Task directions :: Pull out every line from the listing that has the word "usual".

--- Data below Enclosed Below ---

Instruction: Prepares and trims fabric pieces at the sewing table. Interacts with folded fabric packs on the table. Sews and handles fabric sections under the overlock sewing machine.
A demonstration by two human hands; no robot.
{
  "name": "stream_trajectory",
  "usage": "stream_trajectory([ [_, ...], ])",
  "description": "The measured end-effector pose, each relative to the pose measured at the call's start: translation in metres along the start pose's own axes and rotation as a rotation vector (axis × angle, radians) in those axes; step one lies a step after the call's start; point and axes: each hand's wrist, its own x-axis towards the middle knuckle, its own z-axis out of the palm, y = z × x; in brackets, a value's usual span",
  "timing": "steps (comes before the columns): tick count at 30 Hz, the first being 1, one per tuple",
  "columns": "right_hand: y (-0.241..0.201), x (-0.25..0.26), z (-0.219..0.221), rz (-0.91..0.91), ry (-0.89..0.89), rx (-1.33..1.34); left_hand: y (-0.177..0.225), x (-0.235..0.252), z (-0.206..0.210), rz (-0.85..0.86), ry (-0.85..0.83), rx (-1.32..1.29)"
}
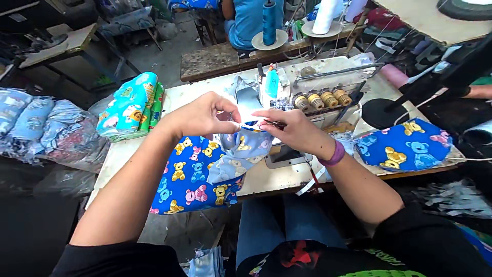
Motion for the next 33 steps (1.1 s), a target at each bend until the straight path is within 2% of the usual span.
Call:
stream_trajectory([
  [7,0.0,-0.016,0.015,-0.033,0.237,0.013,-0.009,-0.007,0.002,0.037,0.036,-0.114],
  [15,-0.001,-0.019,0.023,-0.143,0.258,-0.049,-0.015,-0.008,0.004,0.083,0.053,-0.13],
  [21,-0.009,-0.017,0.017,0.013,0.193,0.038,-0.016,-0.009,0.005,0.074,0.06,-0.153],
  [27,-0.007,-0.016,0.018,-0.057,0.239,-0.007,-0.018,-0.009,0.006,0.102,0.063,-0.171],
  [33,-0.008,-0.016,0.016,0.017,0.221,0.046,-0.022,-0.009,0.007,0.17,0.062,-0.164],
])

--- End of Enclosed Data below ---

Problem solution ::
  "description": "The measured end-effector pose, each relative to the pose measured at the call's start: translation in metres along the start pose's own axes and rotation as a rotation vector (axis × angle, radians) in those axes; step one lies a step after the call's start; point and axes: each hand's wrist, its own x-axis towards the middle knuckle, its own z-axis out of the palm, y = z × x; in brackets, a value's usual span",
Motion for the next 33 steps (1.1 s), a target at each bend until the straight path is within 2% of the usual span.

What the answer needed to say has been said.